Ports are the entry and exit point of data for a Node. A port can either be used for input or output (but not both). For nodes that work with audio, one type of configuration is whether they have dsp ports or a passthrough port. In dsp mode, there is one port for channel of multichannel audio (so two ports for stereo audio, for example), and data is always in 32-bit floating point format. In passthrough mode, there is one port for multichannel data in a format that is negotiated between ports.

Links

Data flows between nodes when there is a Link between their ports. Links may be "passive" in which case the existence of the link does not automatically cause data to flow between those nodes (some link in the graph must be "active" for the graph to have data flow).

Devices

A device is a handle representing an underlying API, which is then used to create nodes or other devices. Examples of devices are ALSA PCM cards or V4L2 devices. A device has a profile, which allows one to configure them.

Factories

A factory is an object whose sole capability is to create other objects. Once a factory is created, it can only emit the type of object it declared. Those are most often delivered as a module: the module creates the factory and stays alive to keep it accessible for clients.

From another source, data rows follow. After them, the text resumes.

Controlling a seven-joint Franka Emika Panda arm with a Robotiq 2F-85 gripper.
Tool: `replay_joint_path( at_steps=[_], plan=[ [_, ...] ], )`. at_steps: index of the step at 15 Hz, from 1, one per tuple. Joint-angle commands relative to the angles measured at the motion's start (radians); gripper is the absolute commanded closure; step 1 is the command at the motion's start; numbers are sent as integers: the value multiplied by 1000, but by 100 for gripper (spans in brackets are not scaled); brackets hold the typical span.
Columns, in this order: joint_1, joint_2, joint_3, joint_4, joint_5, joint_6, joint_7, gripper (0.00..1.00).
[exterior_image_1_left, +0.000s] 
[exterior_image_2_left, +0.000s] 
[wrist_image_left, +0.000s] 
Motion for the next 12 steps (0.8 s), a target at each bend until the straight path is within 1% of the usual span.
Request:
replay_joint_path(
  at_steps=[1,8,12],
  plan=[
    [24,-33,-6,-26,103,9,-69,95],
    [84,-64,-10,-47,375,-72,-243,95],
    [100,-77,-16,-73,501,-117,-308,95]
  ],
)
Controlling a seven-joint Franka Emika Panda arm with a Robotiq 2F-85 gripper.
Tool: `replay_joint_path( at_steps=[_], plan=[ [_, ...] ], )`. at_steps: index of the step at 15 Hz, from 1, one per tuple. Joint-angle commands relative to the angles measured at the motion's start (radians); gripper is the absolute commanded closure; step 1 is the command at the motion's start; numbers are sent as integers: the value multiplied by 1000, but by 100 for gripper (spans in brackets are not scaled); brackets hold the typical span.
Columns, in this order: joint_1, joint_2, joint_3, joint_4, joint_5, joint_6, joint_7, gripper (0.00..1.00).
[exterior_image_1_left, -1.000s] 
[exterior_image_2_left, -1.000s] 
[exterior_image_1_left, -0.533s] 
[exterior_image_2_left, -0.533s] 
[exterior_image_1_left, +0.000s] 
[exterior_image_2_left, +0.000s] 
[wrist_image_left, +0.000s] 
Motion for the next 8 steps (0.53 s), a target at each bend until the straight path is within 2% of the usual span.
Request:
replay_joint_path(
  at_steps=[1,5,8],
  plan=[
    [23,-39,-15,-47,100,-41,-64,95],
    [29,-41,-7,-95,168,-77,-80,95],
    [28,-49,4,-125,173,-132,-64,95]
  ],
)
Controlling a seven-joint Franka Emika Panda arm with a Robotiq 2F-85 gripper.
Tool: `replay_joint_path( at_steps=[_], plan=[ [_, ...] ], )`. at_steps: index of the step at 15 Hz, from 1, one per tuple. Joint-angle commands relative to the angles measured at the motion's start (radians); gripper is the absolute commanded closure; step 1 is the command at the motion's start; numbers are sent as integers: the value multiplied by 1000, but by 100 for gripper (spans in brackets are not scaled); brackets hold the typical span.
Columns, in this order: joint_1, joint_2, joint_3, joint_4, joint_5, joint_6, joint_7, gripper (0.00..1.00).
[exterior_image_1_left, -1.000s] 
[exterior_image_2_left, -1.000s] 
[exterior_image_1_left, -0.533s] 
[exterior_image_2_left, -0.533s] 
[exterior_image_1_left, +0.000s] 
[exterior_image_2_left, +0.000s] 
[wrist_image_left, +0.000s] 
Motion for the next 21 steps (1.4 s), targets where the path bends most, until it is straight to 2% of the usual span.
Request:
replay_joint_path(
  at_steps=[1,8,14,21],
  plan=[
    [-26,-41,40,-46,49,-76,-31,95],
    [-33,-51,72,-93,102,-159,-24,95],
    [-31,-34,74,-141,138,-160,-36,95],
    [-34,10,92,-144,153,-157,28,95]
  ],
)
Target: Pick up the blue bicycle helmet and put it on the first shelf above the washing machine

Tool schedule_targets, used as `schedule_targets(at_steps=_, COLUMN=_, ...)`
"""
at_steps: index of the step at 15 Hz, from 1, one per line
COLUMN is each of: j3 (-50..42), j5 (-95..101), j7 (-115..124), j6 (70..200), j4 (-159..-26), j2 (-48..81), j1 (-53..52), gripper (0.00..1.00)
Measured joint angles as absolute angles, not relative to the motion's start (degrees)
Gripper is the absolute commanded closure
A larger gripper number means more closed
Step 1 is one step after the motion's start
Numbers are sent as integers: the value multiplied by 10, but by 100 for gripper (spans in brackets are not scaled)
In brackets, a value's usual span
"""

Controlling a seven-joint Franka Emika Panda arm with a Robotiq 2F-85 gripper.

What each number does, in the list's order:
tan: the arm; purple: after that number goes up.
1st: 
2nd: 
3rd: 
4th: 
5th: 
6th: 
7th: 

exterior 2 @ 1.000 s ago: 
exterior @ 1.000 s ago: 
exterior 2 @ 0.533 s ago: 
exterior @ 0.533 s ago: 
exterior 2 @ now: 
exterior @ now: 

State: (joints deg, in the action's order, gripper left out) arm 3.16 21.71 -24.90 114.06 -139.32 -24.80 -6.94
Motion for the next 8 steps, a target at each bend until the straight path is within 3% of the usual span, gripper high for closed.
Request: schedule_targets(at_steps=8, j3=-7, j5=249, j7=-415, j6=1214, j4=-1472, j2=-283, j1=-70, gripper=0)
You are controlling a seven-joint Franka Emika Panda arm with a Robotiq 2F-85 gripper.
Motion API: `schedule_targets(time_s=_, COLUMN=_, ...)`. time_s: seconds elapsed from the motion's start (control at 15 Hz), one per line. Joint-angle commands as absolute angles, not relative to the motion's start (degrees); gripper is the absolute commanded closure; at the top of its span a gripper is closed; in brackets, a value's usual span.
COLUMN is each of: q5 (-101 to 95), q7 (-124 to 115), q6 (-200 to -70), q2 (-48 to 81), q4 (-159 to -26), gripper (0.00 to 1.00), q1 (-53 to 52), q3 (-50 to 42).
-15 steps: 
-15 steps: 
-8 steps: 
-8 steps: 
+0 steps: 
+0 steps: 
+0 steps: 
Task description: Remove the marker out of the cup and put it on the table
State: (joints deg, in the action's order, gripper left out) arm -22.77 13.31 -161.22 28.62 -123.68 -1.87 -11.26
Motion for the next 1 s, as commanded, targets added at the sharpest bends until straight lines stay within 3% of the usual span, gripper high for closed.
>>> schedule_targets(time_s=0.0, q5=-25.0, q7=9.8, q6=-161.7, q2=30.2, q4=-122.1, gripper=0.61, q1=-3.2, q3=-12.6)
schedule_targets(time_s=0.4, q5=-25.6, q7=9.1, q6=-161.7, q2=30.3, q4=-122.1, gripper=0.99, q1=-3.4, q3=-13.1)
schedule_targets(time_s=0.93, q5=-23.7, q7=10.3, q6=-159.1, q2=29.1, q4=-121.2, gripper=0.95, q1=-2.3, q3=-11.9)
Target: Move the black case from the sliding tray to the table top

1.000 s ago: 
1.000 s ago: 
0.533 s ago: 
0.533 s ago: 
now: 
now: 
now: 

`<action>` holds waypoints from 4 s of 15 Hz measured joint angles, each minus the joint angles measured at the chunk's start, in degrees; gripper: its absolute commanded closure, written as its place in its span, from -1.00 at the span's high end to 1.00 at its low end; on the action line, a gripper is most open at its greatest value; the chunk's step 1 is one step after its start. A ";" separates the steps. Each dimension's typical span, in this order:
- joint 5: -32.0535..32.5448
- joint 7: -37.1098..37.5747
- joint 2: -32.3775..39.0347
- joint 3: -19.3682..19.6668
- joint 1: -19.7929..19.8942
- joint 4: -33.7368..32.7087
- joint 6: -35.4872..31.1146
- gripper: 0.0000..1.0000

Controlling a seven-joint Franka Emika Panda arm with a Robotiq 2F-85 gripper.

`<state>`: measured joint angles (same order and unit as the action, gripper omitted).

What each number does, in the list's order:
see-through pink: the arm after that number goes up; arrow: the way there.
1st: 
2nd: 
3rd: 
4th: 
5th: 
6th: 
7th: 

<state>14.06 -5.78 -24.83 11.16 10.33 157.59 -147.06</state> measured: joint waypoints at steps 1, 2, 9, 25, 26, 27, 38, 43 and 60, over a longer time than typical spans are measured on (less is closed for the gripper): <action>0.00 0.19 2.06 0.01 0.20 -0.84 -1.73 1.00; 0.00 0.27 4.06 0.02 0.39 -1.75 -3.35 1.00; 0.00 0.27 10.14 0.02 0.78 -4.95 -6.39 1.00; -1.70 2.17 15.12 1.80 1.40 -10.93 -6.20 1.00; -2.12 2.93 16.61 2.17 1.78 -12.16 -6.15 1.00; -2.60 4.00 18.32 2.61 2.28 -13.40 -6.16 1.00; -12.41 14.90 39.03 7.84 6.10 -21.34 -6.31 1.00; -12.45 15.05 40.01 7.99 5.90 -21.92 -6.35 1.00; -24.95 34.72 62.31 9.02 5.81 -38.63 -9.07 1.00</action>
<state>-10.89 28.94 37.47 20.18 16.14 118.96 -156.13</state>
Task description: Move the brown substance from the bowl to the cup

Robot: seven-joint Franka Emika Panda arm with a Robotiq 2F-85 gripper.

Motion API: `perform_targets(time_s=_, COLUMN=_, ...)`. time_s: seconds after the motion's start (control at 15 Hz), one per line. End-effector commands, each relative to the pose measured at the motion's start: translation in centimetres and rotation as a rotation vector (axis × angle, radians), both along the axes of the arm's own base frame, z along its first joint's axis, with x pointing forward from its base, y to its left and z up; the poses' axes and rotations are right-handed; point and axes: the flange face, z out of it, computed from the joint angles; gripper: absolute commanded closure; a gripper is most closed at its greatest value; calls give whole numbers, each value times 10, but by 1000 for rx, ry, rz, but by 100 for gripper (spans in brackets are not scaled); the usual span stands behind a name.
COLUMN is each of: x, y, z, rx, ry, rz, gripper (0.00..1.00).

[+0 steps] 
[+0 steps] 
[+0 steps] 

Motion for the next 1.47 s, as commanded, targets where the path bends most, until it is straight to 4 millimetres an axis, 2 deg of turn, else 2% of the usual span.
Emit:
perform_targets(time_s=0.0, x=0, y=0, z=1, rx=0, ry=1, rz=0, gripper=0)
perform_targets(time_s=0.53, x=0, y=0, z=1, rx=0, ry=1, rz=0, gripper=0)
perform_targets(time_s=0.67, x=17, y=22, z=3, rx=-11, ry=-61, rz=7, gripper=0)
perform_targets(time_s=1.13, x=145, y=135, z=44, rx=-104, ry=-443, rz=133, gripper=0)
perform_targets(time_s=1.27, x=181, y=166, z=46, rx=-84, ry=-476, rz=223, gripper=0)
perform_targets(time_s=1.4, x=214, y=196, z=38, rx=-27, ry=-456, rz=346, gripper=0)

Common parameters and methods

Every object implement at least the add_listener method, that allows any client to register event listeners. Events are used through the PipeWire API to expose information about an object that might change over time (the state of a node for example).

Context

The PipeWire server and PipeWire clients use the PipeWire API through their respective pw_context, the so called PipeWire context. When a PipeWire context is created, it finds and parses a configuration file from the filesystem according to the rules of loading configuration files.